1. Logistic Regression
  1. Iris Dataset
  3. Logistic Regression with scikit-learn
  4. Logistic Regression with Keras
1. Gradient descent 
  1. Optimization
  2. Loss function
1. Neural Networks
  2. Logistic Regression again
  3. Neural Networks with hidden layers

In [None]:
import numpy as np
import matplotlib.pyplot as plt
import pandas as pd
import seaborn as sns

# Part 1  
# Before Neural Networks: Logistic Regression

# 1.1. Iris dataset

In [None]:
iris  = sns.load_dataset("iris")
iris.sample(5)

In [None]:
iris.shape

In [None]:
iris.species.value_counts()

<center><font size=7>Setosa</font></center> | <center><font size=7>**Versicolor**</font></center> | <center><font size=7> **Virginica** </font></center>
---|---|---
![setosa](../figures/img/setosa.jpg) | ![setosa](../figures/img/versicolor.jpg) | ![setosa](../figures/img/virginica.jpg)

In [None]:
sns.pairplot(iris , hue="species");

### Goal: knowing the petal width, predict if the iris is a virginica  

**Input** = petal width

**Question**: Is the iris sample a virginica?

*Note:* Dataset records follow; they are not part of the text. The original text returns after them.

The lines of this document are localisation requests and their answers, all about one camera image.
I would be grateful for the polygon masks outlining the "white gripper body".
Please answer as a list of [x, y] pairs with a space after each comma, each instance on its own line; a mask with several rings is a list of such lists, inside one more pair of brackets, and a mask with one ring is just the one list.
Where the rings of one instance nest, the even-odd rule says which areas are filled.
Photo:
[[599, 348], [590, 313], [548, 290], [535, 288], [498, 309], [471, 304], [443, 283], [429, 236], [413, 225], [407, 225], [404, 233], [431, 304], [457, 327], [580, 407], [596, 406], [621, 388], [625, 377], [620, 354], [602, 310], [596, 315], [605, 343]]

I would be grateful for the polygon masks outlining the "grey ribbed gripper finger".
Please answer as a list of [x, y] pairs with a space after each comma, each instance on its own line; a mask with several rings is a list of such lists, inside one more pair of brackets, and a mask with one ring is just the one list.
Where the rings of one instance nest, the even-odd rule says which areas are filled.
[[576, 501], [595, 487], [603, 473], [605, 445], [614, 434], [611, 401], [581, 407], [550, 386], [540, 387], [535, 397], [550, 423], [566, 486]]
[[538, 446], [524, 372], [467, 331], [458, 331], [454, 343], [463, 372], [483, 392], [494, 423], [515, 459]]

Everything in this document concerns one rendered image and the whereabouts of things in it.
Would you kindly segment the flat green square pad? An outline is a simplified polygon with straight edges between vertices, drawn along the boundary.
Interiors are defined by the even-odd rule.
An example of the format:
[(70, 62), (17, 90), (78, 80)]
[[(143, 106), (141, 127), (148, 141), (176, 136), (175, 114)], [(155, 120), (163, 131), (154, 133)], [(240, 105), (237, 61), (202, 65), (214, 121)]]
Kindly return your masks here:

**Output** =  False / True (equivalently 0 / 1)

In [None]:
iris['isVirginica'] = (iris['species'] == 'virginica').astype(int)
iris.sample(5)

In [None]:
fig, ax = plt.subplots( figsize=(12,7) )
iris.groupby('isVirginica').hist( column='petal_width' , ax = ax , bins=15 )
plt.legend( [ 'not virginca' , 'virginica' ] )
plt.xlabel('petal width')
plt.ylabel('number of samples')
plt.title('');

# Is the plant a virginica?
![guess the probabilities](../figures/img/probas1.png)

# Is the plant a virginica?
![guess the probabilities](../figures/img/probas2.png)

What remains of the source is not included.